I assumed that would be an end to it. Diagnosis is one thing, getting something done is another matter entirely. An Enedis engineer who turned up later the same day, confirmed that our electricity supply was hopelessly out of date but that replacing it was a big job that wouldn’t happen anytime soon. We should get our local mayor to write a letter to EDF, he said, getting back into his van.

But then, blow me down, our neighbour Jean-françois knocks on our front door a couple of days ago to tell us that while we were out shopping an Enedis rep had dropped by to tell us that the upgrade would be in fact be carried out sometime in the next eight weeks. 

The work, when it starts, will be invasive, involving a crane and large earth-moving machines. The concrete pylon, a good 15 metres high, has to be removed and channels dug that don’t interfere with either our water supply or our fosse septique, both of which lie between the house and the road outside.
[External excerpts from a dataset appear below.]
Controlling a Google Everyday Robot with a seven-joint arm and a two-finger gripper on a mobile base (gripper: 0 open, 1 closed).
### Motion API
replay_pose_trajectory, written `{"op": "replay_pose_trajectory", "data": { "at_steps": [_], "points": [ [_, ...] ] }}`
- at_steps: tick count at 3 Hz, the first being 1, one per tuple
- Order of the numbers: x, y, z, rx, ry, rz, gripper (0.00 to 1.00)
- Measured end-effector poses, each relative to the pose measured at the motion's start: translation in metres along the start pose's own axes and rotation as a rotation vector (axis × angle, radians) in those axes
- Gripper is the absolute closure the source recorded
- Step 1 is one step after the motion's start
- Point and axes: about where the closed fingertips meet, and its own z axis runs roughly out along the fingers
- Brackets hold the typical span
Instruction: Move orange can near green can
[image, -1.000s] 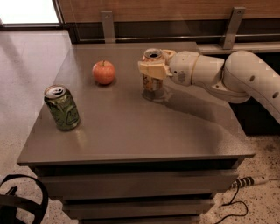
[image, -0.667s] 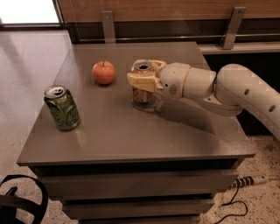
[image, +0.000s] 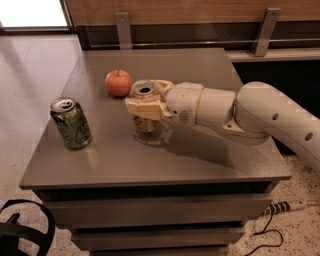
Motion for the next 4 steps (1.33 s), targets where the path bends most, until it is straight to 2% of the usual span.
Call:
{"op": "replay_pose_trajectory", "data": {
  "at_steps": [1,2,4],
  "points": [
    [-0.005,0.03,0.008,-0.042,0.019,-0.028,1.0],
    [-0.002,0.05,0.015,-0.096,0.015,-0.05,1.0],
    [0.016,0.071,0.028,-0.233,0.013,-0.049,1.0]
  ]
}}
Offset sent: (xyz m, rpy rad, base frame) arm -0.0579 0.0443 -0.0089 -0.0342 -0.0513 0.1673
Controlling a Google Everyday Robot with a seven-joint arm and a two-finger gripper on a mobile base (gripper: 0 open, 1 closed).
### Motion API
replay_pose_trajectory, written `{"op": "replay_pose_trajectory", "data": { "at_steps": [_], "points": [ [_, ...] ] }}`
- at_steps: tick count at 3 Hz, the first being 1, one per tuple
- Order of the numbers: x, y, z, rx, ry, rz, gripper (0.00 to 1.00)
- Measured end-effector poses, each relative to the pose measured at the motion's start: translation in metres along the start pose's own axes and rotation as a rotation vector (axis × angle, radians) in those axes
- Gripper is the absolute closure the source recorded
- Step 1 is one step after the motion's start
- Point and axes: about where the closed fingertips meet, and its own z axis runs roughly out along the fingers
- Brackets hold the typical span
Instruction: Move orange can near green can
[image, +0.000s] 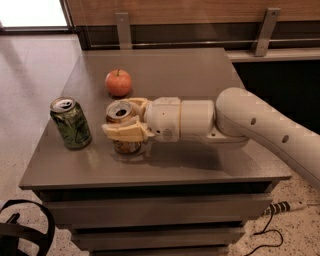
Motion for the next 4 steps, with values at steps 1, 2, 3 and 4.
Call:
{"op": "replay_pose_trajectory", "data": {
  "at_steps": [1,2,3,4],
  "points": [
    [-0.0009,0.0017,0.0017,-0.005,0.0,-0.001,0.83],
    [-0.0015,0.0031,0.0035,-0.009,0.0,-0.003,0.59],
    [-0.0022,0.0043,0.0051,-0.013,0.0,-0.004,0.36],
    [-0.0029,0.0057,0.0068,-0.017,0.001,-0.005,0.12]
  ]
}}
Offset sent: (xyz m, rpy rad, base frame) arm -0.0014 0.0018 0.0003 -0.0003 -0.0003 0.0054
Our driveway, shared with Jean-françois, will have to be ripped up and I’m pretty sure an almighty mess will be left behind. But the result – once we are reconnected – will be worth it. Our radiators should finally work properly (allowing us to test the limits of Macron’s energy cap) and the toaster will no longer go dim when we put the kettle on.

So we will be just fine. Le jour de gloire sera étonnamment arrivé. I wish I could say the same for our mystery squatter. Maybe I should leave him a note.